> _DIRECTIONS FOR THIS TASK_
For each line below that holds "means", return the line as it stands.

___ PROVIDED RECORDS

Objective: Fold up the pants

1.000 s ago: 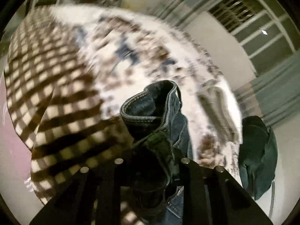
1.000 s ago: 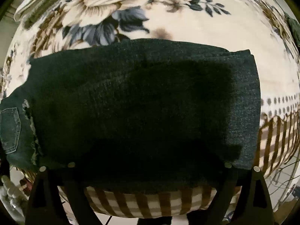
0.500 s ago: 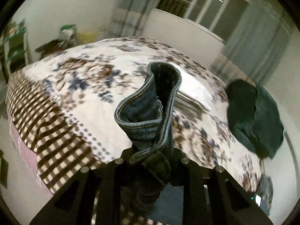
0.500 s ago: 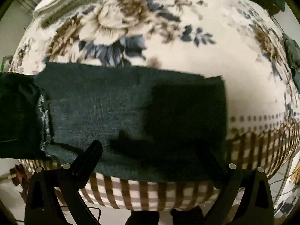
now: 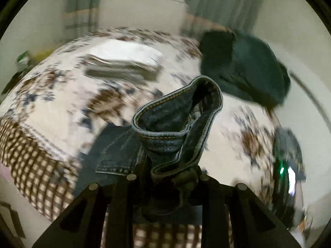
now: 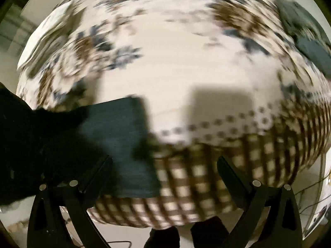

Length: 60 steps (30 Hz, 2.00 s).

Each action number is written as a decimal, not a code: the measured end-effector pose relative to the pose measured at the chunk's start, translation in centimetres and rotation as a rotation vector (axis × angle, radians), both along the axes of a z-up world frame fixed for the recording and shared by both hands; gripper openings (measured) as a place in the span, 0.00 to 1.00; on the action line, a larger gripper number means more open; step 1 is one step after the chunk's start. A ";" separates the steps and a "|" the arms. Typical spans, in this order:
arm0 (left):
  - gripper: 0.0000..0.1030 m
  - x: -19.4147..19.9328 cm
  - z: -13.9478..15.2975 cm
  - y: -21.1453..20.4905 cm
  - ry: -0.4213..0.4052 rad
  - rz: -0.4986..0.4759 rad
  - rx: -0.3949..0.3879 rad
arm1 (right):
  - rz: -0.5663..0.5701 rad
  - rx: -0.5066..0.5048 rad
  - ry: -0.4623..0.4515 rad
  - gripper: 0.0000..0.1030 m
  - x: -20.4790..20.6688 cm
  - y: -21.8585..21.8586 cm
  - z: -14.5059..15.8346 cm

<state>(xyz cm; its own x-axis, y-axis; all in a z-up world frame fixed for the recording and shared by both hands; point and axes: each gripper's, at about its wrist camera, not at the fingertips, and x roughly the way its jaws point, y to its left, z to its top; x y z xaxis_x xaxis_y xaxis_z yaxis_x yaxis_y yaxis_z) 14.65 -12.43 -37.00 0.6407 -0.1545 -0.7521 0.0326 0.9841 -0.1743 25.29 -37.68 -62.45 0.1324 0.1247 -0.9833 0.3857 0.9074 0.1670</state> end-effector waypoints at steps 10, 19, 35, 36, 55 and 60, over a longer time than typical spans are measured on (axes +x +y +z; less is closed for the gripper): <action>0.21 -0.5 -9.6 -10.1 0.201 -0.143 0.183 | -0.167 0.009 0.054 0.99 -5.3 -12.0 -3.0; 0.84 0.0 -8.0 -10.8 0.274 -0.167 0.194 | -0.176 0.177 -0.030 0.99 -6.0 -14.7 -2.2; 0.89 3.9 -6.6 1.6 0.318 0.094 0.358 | -0.032 0.550 -0.045 0.99 1.9 -4.7 -5.7; 0.89 4.0 -6.8 2.4 0.328 0.108 0.356 | -0.030 0.579 -0.025 0.99 2.3 -4.0 -6.7; 0.89 5.2 -11.7 12.3 0.491 0.215 0.160 | -0.128 0.554 0.020 0.57 1.9 -4.2 -7.9; 0.89 5.6 -12.4 12.4 0.505 0.191 0.100 | -0.202 0.628 0.089 0.76 -0.9 -5.2 -9.1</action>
<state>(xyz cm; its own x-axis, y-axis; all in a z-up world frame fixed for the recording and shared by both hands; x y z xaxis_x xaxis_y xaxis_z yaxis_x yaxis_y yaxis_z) 20.30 -0.07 -49.37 0.2059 0.0177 -0.9784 -0.2118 0.9769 -0.0269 24.41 -42.93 -71.52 0.1347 0.6584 -0.7405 0.5751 0.5566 0.5995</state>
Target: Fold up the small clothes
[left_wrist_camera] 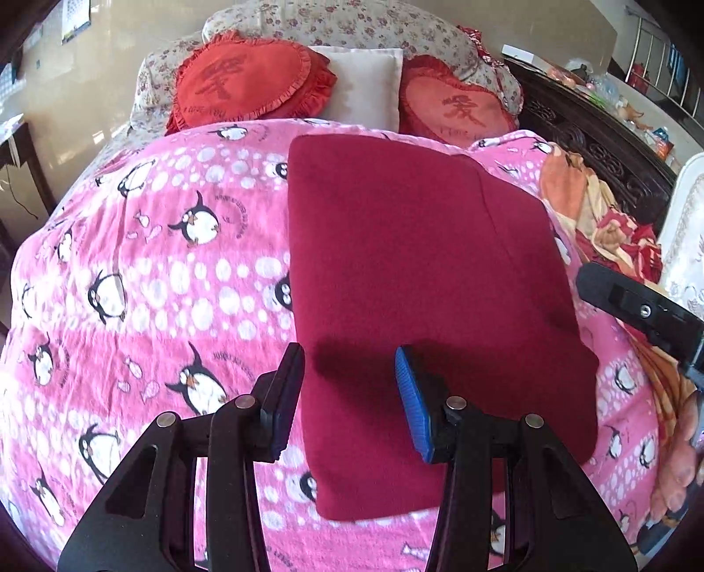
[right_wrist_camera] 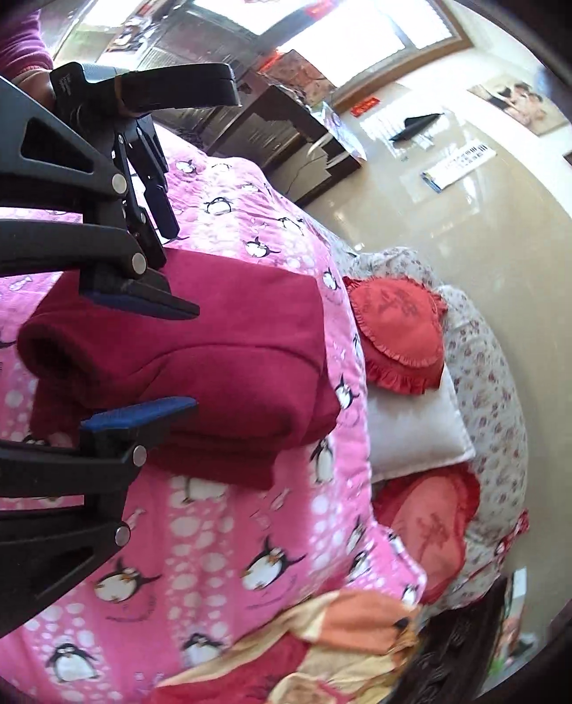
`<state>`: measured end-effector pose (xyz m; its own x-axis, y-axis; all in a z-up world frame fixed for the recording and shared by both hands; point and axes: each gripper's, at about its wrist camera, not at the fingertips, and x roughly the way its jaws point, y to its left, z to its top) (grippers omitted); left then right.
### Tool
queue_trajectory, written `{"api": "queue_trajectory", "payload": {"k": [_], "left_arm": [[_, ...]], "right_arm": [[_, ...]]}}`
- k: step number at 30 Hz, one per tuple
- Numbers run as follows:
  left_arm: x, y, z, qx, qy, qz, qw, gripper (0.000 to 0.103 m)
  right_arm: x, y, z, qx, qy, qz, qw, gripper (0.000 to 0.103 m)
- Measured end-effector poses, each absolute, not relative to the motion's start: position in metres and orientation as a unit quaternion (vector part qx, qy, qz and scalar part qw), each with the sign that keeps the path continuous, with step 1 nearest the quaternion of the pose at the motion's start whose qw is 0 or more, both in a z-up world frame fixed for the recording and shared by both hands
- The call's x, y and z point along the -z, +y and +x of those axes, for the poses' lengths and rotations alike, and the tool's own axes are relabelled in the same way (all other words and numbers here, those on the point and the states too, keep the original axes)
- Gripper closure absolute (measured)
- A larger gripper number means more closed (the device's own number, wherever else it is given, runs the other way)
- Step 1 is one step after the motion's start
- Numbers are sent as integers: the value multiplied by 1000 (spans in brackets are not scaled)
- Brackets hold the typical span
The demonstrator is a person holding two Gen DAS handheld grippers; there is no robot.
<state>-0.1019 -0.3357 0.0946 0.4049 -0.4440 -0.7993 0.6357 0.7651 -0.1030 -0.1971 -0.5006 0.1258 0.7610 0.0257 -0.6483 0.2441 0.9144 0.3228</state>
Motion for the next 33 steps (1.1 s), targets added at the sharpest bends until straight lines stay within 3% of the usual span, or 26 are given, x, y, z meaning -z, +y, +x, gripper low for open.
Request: {"api": "queue_trajectory", "payload": {"k": [4,8,13,22,28,30,33], "left_arm": [[-90,-346,-89,320,441,111,831,61],[-85,-355,-81,318,437,118,833,46],[-78,-362,-78,315,437,116,834,41],[-79,-357,-80,317,442,106,832,41],[-79,-337,-77,351,470,56,808,41],[-78,-323,-74,364,481,31,797,40],[-76,-307,-68,382,482,-5,789,26]], "right_arm": [[-117,-504,-168,80,353,161,918,65],[-100,-523,-146,123,382,136,906,64],[-75,-558,-144,99,383,239,887,57],[-107,-518,-191,81,360,212,905,57],[-66,-503,-195,112,416,169,887,54],[-66,-515,-203,99,399,209,887,48],[-74,-530,-213,95,364,244,894,34]]}}
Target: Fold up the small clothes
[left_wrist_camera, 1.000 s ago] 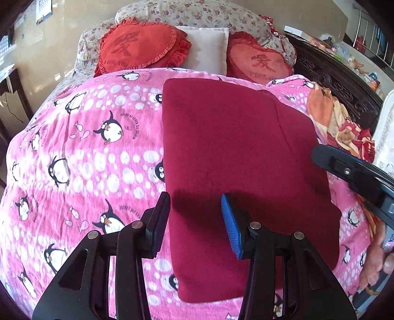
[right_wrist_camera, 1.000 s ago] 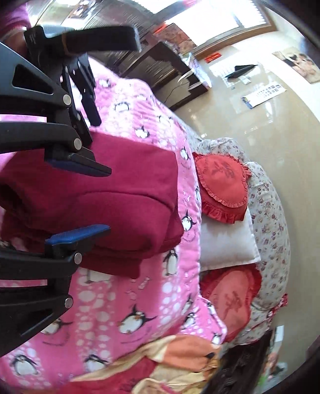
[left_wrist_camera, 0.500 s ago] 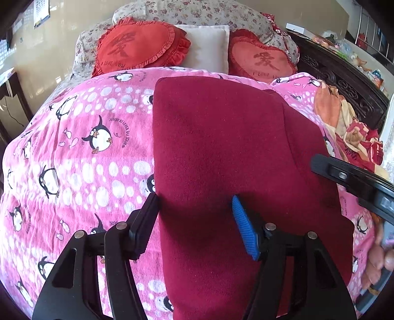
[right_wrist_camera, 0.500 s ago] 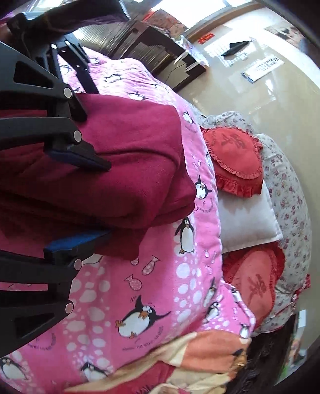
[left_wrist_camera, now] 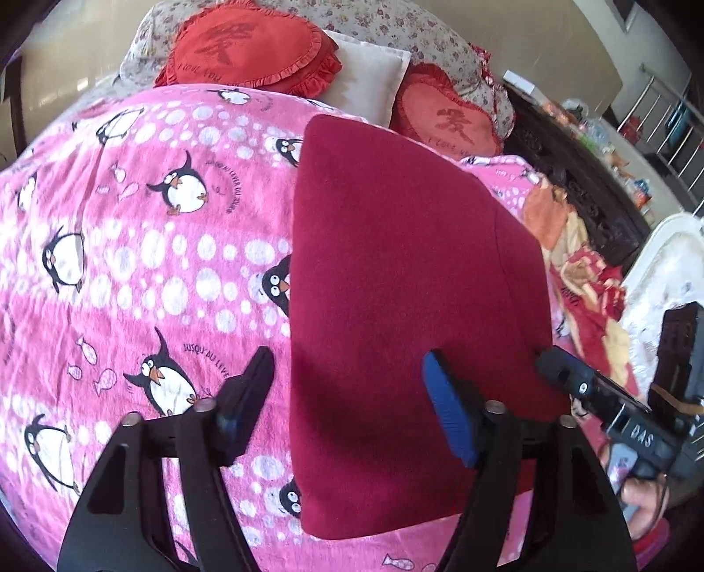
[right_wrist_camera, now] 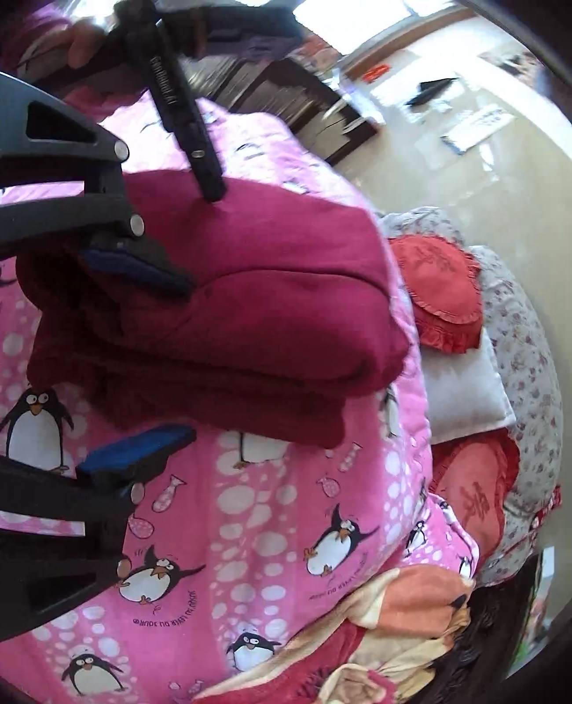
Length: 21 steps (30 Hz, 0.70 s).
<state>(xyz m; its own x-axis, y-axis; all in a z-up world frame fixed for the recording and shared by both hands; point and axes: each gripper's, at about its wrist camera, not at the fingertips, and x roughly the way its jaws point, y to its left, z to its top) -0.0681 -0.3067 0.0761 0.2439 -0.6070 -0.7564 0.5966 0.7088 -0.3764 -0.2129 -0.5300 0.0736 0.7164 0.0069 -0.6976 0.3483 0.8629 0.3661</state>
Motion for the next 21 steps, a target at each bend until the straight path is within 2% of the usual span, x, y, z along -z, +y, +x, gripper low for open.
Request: {"api": "queue_trajectory", "payload": {"k": [2,13,15,16,18,19,21], "left_arm": [[-71,-300,-62,389,486,-35,782,24],[-36,-322,-48,414,532,-92,733,23],[-40,-328,-51,414,534,-80,733,27],[-45,-328,-54,415,530,-70,736,33],[-58,-324,-61,424,522,-56,738,46],[-66,-320,-65,430,518,-50,738,52],[-83,-306,-74,438,512,-37,738,53]], "right_arm": [[-74,-537,-213,86,346,256,898,28],[-34,-552,-184,-7,336,363,869,24],[-39,-544,-180,-3,351,342,872,41],[-42,-541,-181,1,351,336,874,44],[-52,-537,-189,-4,347,338,875,59],[-58,-536,-191,-12,344,342,874,61],[-72,-527,-199,-29,342,339,876,62]]}}
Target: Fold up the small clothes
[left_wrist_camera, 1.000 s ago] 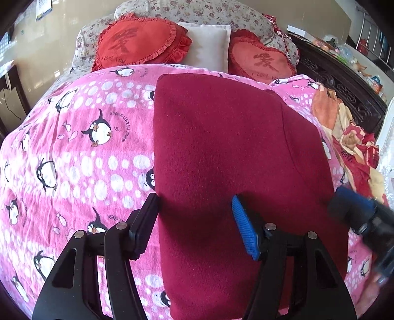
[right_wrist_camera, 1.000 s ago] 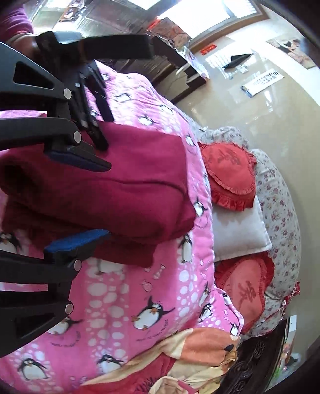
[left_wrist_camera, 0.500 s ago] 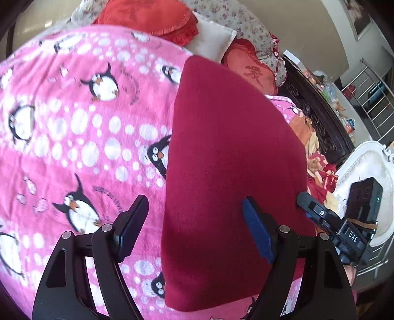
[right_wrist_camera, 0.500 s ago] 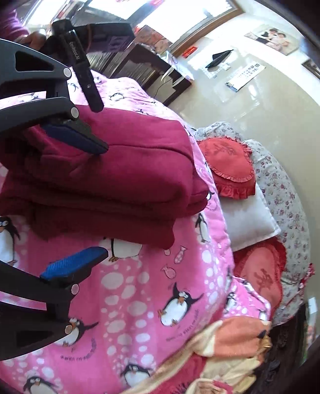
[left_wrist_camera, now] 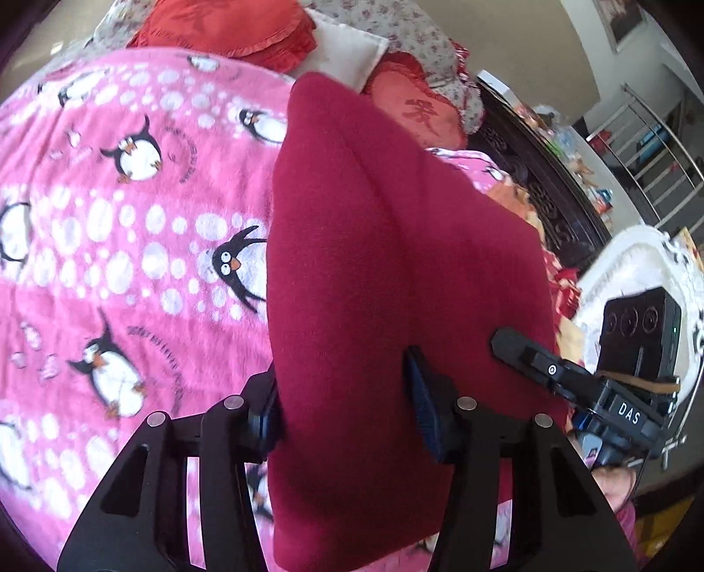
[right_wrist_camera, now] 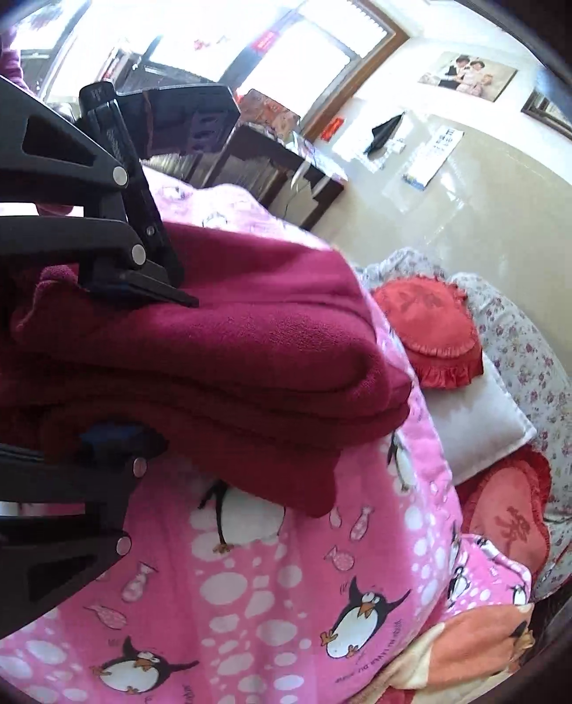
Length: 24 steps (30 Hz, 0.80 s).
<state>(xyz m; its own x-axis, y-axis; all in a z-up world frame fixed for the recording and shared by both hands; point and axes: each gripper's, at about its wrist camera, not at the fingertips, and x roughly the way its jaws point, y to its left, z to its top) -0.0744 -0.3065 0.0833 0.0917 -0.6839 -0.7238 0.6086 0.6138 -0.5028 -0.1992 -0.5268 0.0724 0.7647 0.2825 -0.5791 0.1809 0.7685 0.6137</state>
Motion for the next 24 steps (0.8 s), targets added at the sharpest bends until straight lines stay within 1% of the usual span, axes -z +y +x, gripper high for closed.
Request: {"api": "queue_trajectory", "payload": {"k": [2,5,8,10,12,13,14,15,18,20,23,24], "left_arm": [[-100,-286,-86,440,505,-27,742,53],[-110,-250,-106,430,516,-10,741,53],[-100,-216,-127,408,535,7,740,53],[-84,-198,-139,389,549,19,740,53],[-60,-185,-146,361,568,30,739,53],[-56,-180,-147,357,565,25,744,47],[-58,-175,-149,355,556,15,751,45],[-63,-172,-152,351,549,12,759,45],[-80,-169,-157,334,519,32,786,45],[-87,-171,-158,325,505,52,798,45],[-92,-189,-154,315,494,71,807,45],[-92,-193,-155,308,494,77,810,45]], "right_arm": [[-87,-511,-208,-49,343,326,879,62],[-95,-483,-222,-78,354,327,872,62],[-85,-450,-237,-100,375,326,862,62],[-65,-431,-243,-107,403,333,846,61],[-39,-417,-246,-91,457,321,824,55],[-34,-412,-248,-75,476,296,825,54],[-35,-406,-252,-60,478,262,836,48],[-45,-401,-259,-49,468,225,853,43],[-81,-389,-275,-33,442,142,885,43],[-103,-383,-279,-40,415,107,902,43],[-122,-371,-280,-71,385,85,916,50],[-122,-364,-277,-79,384,75,917,51]]}}
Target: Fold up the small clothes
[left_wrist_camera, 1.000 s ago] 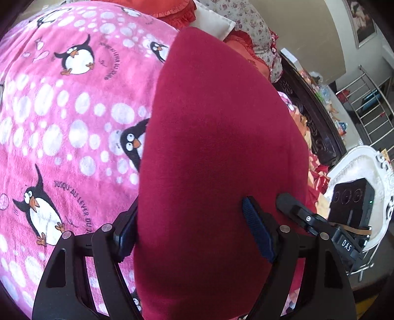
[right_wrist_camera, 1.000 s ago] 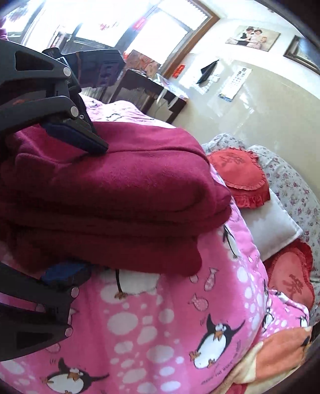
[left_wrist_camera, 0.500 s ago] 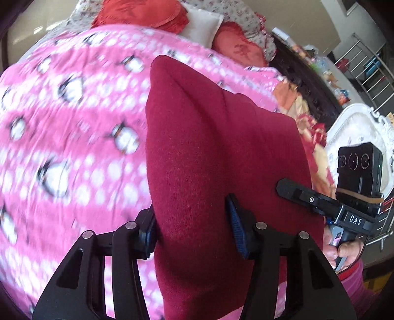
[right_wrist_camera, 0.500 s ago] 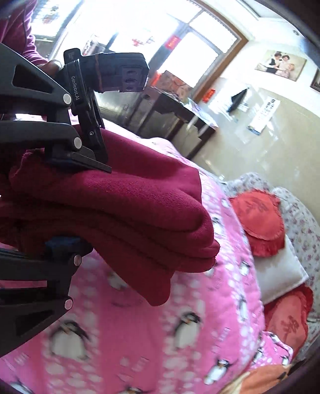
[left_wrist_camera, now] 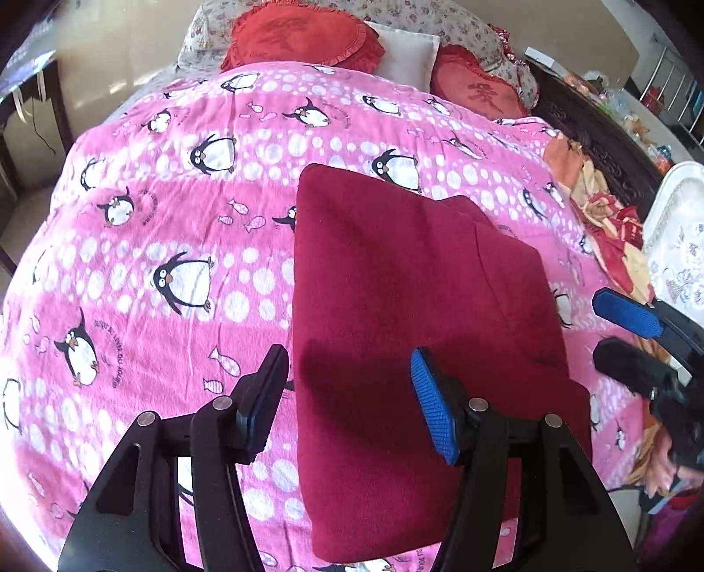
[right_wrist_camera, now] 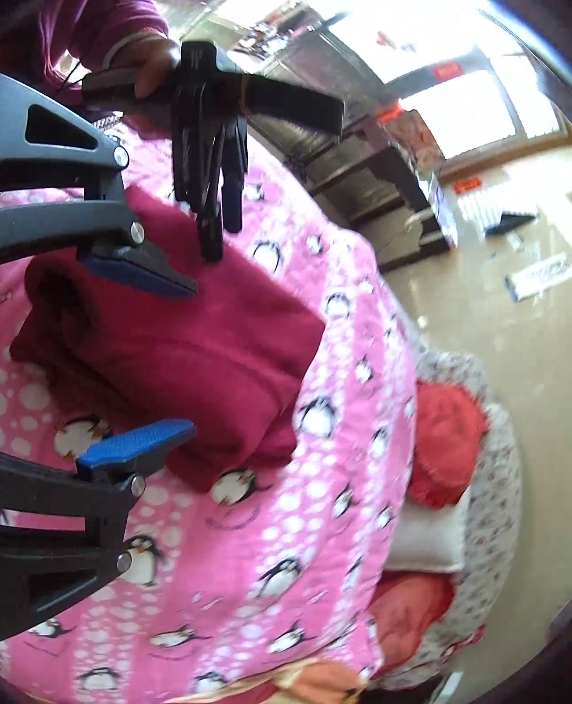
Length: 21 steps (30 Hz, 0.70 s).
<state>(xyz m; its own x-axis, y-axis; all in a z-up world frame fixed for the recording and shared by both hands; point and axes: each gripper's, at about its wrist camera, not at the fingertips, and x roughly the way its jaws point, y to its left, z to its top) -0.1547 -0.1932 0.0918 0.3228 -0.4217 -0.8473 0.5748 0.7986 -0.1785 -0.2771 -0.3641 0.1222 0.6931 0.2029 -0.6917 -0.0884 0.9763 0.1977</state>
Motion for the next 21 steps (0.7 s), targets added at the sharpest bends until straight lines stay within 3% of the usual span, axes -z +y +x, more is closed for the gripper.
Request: {"api": "queue_trajectory", "payload": {"k": [9,21], "left_arm": [[-74,-209,-160,281,483,102,823,45],[-95,-196,-180,258,437,93,857,45]], "right_arm": [[-59,-351,-260,-64,449,27,891,54],[-102,-350,-293,2,404,85,911,53]]}}
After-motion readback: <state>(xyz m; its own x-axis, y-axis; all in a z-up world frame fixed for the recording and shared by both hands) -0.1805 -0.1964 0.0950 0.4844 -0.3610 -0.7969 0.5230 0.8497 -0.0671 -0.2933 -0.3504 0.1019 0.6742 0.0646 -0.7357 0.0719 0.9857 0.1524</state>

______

> _YOUR RESPONSE_
Each action number is written as a decimal, not a code: the measured end-effector pose relative to the pose measured at the chunk's start, translation in centimetres and rotation as a rotation vector (axis × angle, radians), both along the axes of a z-up world frame fixed for the recording and shared by both hands; gripper openings (measured) as a place in the span, 0.00 to 1.00; on the action line, a larger gripper number means more open; step 1 is one step after the chunk's start. A ";" separates the steps and a "|" the arms. Typical spans, in this order:
- A larger gripper number means more closed (the device's own number, wherever else it is given, runs the other way)

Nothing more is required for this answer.